# Scottish National SEAT Meet @ Crail - 24th JULY 2011



## JenJen (Jun 30, 2010)

Just to let people know this is happening this Sunday at Crail. Sadly there is a entrance fee of £10 for the day but it should be a good day and the forecast weather wise is good :thumb: 

Some events have been lined up such as a show and shine competition, BBQ, SEAT representation & Tuning companies. Prism Detailing will be there on the day judging the Show 'N' Shine and also offering advice on the day.

Seems like quite a few of us are already going to be there on the day!
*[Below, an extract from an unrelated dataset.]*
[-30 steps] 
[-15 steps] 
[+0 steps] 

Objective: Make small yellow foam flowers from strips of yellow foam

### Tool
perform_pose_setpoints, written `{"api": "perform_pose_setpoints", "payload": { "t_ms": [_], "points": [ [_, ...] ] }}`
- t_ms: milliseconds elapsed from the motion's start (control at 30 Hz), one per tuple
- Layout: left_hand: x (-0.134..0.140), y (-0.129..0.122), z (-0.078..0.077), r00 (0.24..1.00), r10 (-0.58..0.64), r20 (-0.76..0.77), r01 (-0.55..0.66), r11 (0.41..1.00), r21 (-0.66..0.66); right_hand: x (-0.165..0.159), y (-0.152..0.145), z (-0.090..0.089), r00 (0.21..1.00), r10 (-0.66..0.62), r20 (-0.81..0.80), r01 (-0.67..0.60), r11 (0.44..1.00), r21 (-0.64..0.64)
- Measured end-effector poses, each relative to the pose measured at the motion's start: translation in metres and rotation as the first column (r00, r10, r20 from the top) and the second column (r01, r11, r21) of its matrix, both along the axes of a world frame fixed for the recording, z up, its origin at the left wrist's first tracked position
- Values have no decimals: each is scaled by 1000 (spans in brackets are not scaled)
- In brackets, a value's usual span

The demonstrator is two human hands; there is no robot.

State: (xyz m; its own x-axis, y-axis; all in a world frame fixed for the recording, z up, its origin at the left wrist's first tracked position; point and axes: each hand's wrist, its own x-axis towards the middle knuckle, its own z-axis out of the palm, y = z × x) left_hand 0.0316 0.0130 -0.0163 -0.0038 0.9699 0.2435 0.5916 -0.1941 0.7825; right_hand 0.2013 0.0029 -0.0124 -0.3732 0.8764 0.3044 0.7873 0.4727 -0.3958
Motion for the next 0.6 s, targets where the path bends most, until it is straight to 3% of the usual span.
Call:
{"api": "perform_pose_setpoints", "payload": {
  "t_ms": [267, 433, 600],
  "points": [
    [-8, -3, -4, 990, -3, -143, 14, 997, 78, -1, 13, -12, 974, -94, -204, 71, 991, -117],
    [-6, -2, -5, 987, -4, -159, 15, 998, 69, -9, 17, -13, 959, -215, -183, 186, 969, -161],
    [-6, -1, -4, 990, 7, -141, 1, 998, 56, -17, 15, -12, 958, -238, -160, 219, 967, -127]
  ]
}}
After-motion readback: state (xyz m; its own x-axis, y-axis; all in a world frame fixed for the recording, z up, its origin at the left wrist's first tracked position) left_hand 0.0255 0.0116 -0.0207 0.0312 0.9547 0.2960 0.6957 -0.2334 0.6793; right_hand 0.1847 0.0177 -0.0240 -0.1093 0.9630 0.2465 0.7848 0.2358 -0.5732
The event is on 10am till 4pm.

If you do come along drive carefully to and from the event please, leave the racing to the 1/4mile strip :thumb: You have been warned as the police will be monitoring the routes all around the area.


----------



## The Cueball (Feb 8, 2007)

yes mum


----------



## JenJen (Jun 30, 2010)

Im only looking out for all you chickens


----------



## rag1873 (May 26, 2010)

Didnt know it was at Crail, I thought it was up your way thats why i wasnt going to go!! Bummer.


----------



## JenJen (Jun 30, 2010)

rag1873 said:


> Didnt know it was at Crail, I thought it was up your way thats why i wasnt going to go!! Bummer.


You not coming now? just do a lastminute.com


----------



## rag1873 (May 26, 2010)

Got other arrangements now, got folk coming round to see about changes to the house to make my life easier. Gutted. They wanted to come today but i put them off till sunday coz i didnt think anything was on.


----------



## JenJen (Jun 30, 2010)

rag1873 said:


> Got other arrangements now, got folk coming round to see about changes to the house to make my life easier. Gutted. They wanted to come today but i put them off till sunday coz i didnt think anything was on.


 sorry to hear this  im booking you for next year


----------



## rag1873 (May 26, 2010)

Defo!! Put me down as going!!!


----------



## Grizzle (Jul 12, 2006)

Forth Road Bridge Mcd's for 9am i'll be there with mkv, then head up if anyone is going see ya there or on convoy.


----------



## JenJen (Jun 30, 2010)

leaving aberdeen at half 7  im going to be wrecked ill be up at half six to get the car ready!


----------



## JenJen (Jun 30, 2010)

Just wanted to say thank you everyone who came along today!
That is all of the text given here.